Directions
What you give back should match the entries below character for character.

- Opening Delimiter -

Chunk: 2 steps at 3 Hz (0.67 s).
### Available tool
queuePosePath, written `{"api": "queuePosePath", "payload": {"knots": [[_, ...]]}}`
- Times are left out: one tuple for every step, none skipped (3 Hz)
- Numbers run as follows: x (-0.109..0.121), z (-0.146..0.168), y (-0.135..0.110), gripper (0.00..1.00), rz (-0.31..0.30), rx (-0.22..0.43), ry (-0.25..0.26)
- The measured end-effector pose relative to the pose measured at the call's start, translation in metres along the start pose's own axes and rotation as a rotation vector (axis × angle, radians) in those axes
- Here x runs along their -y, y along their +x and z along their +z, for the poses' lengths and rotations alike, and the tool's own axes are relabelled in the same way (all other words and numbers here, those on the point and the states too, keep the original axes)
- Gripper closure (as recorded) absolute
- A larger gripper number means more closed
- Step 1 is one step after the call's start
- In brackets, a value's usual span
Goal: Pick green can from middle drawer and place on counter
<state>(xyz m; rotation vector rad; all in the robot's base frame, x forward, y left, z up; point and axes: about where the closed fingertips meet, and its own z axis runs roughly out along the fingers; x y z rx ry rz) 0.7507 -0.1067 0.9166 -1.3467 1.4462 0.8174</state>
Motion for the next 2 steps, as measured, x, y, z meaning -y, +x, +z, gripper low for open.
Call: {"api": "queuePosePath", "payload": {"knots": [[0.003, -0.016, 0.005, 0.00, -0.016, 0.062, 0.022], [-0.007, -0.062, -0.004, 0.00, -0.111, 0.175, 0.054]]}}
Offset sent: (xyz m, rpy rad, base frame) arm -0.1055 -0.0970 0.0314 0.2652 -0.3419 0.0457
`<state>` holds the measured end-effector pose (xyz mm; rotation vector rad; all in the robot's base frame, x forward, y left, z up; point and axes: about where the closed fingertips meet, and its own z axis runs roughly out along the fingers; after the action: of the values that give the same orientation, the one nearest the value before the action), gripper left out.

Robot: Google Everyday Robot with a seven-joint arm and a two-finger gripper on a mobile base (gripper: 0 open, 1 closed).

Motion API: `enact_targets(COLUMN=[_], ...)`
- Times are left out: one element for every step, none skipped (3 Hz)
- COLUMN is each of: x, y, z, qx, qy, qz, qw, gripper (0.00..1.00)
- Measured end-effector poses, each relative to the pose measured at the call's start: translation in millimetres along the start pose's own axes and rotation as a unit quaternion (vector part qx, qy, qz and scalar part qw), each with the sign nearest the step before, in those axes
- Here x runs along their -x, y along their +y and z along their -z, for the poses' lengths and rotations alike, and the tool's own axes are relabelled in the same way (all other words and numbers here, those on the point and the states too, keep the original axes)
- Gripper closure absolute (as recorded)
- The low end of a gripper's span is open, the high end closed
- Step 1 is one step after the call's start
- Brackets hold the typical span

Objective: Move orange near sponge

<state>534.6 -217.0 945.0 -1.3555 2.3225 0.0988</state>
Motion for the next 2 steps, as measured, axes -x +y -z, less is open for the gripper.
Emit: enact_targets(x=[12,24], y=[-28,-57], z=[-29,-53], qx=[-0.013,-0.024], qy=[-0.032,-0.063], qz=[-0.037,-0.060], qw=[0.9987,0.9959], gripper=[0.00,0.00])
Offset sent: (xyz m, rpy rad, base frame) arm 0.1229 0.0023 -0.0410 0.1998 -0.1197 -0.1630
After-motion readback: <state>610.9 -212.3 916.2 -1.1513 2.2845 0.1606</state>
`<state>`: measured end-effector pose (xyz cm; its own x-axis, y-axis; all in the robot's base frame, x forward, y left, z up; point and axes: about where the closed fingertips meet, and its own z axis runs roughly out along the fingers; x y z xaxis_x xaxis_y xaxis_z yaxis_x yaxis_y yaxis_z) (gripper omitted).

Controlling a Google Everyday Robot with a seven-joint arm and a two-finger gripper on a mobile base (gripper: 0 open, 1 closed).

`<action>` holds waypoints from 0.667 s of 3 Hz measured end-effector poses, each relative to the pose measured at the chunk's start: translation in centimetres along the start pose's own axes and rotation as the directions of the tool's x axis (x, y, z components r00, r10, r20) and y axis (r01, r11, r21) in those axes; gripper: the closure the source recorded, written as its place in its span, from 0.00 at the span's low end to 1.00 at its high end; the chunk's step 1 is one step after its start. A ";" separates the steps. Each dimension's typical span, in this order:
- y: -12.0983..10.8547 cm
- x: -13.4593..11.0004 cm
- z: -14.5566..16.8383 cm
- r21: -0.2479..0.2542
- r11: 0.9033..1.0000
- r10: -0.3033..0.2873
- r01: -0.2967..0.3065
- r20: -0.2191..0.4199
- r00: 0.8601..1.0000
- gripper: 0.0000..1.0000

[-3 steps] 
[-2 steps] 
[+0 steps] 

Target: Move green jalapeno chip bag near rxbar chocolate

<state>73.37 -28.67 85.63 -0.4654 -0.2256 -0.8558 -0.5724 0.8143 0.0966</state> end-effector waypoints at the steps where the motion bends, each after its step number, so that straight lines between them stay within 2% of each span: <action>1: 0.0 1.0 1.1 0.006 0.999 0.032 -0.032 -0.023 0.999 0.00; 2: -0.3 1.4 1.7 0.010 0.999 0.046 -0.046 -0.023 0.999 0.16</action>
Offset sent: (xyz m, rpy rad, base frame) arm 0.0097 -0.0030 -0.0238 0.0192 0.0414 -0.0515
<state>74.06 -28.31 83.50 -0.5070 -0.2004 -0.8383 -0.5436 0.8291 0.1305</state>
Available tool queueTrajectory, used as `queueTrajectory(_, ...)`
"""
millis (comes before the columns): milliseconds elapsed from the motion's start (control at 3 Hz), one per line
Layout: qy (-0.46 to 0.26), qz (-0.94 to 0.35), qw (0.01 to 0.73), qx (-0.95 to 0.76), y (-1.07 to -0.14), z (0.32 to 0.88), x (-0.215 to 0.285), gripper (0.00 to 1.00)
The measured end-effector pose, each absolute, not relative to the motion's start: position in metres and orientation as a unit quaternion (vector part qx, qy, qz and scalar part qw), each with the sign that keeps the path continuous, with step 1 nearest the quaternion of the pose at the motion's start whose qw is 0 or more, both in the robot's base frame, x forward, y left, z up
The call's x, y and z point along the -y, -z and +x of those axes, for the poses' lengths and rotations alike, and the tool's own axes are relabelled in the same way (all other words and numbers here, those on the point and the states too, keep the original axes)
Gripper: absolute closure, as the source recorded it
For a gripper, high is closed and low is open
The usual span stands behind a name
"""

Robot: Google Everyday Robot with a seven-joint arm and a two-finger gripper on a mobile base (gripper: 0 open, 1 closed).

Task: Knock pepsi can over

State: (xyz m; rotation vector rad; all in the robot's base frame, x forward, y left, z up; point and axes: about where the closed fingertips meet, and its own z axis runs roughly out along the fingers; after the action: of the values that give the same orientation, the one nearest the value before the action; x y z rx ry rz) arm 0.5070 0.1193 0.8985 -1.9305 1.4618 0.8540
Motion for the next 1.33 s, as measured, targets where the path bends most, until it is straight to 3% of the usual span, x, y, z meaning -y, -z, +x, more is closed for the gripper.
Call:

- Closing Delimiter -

Answer to the exercise
Chunk: 2 steps at 3 Hz (0.67 s).
### Available tool
queuePosePath, written `{"api": "queuePosePath", "payload": {"knots": [[_, ...]]}}`
- Times are left out: one tuple for every step, none skipped (3 Hz)
- Numbers run as follows: x (-0.109..0.121), z (-0.146..0.168), y (-0.135..0.110), gripper (0.00..1.00), rz (-0.31..0.30), rx (-0.22..0.43), ry (-0.25..0.26)
- The measured end-effector pose relative to the pose measured at the call's start, translation in metres along the start pose's own axes and rotation as a rotation vector (axis × angle, radians) in those axes
- Here x runs along their -y, y along their +x and z along their +z, for the poses' lengths and rotations alike, and the tool's own axes are relabelled in the same way (all other words and numbers here, those on the point and the states too, keep the original axes)
- Gripper closure (as recorded) absolute
- A larger gripper number means more closed
- Step 1 is one step after the call's start
- In brackets, a value's usual span
Goal: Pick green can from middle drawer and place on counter
<state>(xyz m; rotation vector rad; all in the robot's base frame, x forward, y left, z up; point and axes: about where the closed fingertips meet, and its own z axis runs roughly out along the fingers; x y z rx ry rz) 0.7507 -0.1067 0.9166 -1.3467 1.4462 0.8174</state>
Motion for the next 2 steps, as measured, x, y, z meaning -y, +x, +z, gripper low for open.
Call: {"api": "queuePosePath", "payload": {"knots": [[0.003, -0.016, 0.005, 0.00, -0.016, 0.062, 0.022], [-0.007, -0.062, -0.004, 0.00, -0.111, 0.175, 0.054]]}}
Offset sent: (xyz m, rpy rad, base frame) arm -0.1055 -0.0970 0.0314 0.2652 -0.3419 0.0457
`<state>` holds the measured end-effector pose (xyz mm; rotation vector rad; all in the robot's base frame, x forward, y left, z up; point and axes: about where the closed fingertips meet, and its own z axis runs roughly out along the fingers; after the action: of the values that give the same orientation, the one nearest the value before the action), gripper left out.

Robot: Google Everyday Robot with a seven-joint arm and a two-finger gripper on a mobile base (gripper: 0 open, 1 closed).

Motion API: `enact_targets(COLUMN=[_], ...)`
- Times are left out: one element for every step, none skipped (3 Hz)
- COLUMN is each of: x, y, z, qx, qy, qz, qw, gripper (0.00..1.00)
- Measured end-effector poses, each relative to the pose measured at the call's start: translation in millimetres along the start pose's own axes and rotation as a unit quaternion (vector part qx, qy, qz and scalar part qw), each with the sign nearest the step before, in those axes
- Here x runs along their -x, y along their +y and z along their -z, for the poses' lengths and rotations alike, and the tool's own axes are relabelled in the same way (all other words and numbers here, those on the point and the states too, keep the original axes)
- Gripper closure absolute (as recorded)
- The low end of a gripper's span is open, the high end closed
- Step 1 is one step after the call's start
- Brackets hold the typical span

Objective: Move orange near sponge

<state>534.6 -217.0 945.0 -1.3555 2.3225 0.0988</state>
Motion for the next 2 steps, as measured, axes -x +y -z, less is open for the gripper.
Emit: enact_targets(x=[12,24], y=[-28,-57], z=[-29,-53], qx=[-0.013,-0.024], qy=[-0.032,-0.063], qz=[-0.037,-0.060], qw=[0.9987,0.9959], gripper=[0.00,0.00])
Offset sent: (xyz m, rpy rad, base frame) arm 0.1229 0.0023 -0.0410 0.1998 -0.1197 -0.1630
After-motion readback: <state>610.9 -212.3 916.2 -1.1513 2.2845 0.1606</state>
`<state>`: measured end-effector pose (xyz cm; its own x-axis, y-axis; all in the robot's base frame, x forward, y left, z up; point and axes: about where the closed fingertips meet, and its own z axis runs roughly out along the fingers; x y z xaxis_x xaxis_y xaxis_z yaxis_x yaxis_y yaxis_z) (gripper omitted).

Controlling a Google Everyday Robot with a seven-joint arm and a two-finger gripper on a mobile base (gripper: 0 open, 1 closed).

`<action>` holds waypoints from 0.667 s of 3 Hz measured end-effector poses, each relative to the pose measured at the chunk's start: translation in centimetres along the start pose's own axes and rotation as the directions of the tool's x axis (x, y, z components r00, r10, r20) and y axis (r01, r11, r21) in those axes; gripper: the closure the source recorded, written as its place in its span, from 0.00 at the span's low end to 1.00 at its high end; the chunk's step 1 is one step after its start. A ";" separates the steps. Each dimension's typical span, in this order:
- y: -12.0983..10.8547 cm
- x: -13.4593..11.0004 cm
- z: -14.5566..16.8383 cm
- r21: -0.2479..0.2542
- r11: 0.9033..1.0000
- r10: -0.3033..0.2873
- r01: -0.2967..0.3065
- r20: -0.2191..0.4199
- r00: 0.8601..1.0000
- gripper: 0.0000..1.0000

[-3 steps] 
[-2 steps] 
[+0 steps] 

Target: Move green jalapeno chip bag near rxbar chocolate

<state>73.37 -28.67 85.63 -0.4654 -0.2256 -0.8558 -0.5724 0.8143 0.0966</state> end-effector waypoints at the steps where the motion bends, each after its step number, so that straight lines between them stay within 2% of each span: <action>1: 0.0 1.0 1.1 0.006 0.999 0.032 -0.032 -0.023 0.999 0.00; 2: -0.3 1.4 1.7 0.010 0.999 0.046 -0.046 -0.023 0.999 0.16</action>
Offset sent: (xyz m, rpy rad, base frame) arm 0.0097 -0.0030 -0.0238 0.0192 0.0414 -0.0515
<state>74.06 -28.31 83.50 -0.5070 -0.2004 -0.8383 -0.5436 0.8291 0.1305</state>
Available tool queueTrajectory, used as `queueTrajectory(_, ...)`
"""
millis (comes before the columns): milliseconds elapsed from the motion's start (control at 3 Hz), one per line
Layout: qy (-0.46 to 0.26), qz (-0.94 to 0.35), qw (0.01 to 0.73), qx (-0.95 to 0.76), y (-1.07 to -0.14), z (0.32 to 0.88), x (-0.215 to 0.285), gripper (0.00 to 1.00)
The measured end-effector pose, each absolute, not relative to the motion's start: position in metres and orientation as a unit quaternion (vector part qx, qy, qz and scalar part qw), each with the sign that keeps the path continuous, with step 1 nearest the quaternion of the pose at the motion's start whose qw is 0 or more, both in the robot's base frame, x forward, y left, z up
The call's x, y and z point along the -y, -z and +x of those axes, for the poses' lengths and rotations alike, and the tool's own axes are relabelled in the same way (all other words and numbers here, those on the point and the states too, keep the original axes)
Gripper: absolute closure, as the source recorded it
For a gripper, high is closed and low is open
The usual span stands behind a name
"""

Robot: Google Everyday Robot with a seven-joint arm and a two-finger gripper on a mobile base (gripper: 0 open, 1 closed).

Task: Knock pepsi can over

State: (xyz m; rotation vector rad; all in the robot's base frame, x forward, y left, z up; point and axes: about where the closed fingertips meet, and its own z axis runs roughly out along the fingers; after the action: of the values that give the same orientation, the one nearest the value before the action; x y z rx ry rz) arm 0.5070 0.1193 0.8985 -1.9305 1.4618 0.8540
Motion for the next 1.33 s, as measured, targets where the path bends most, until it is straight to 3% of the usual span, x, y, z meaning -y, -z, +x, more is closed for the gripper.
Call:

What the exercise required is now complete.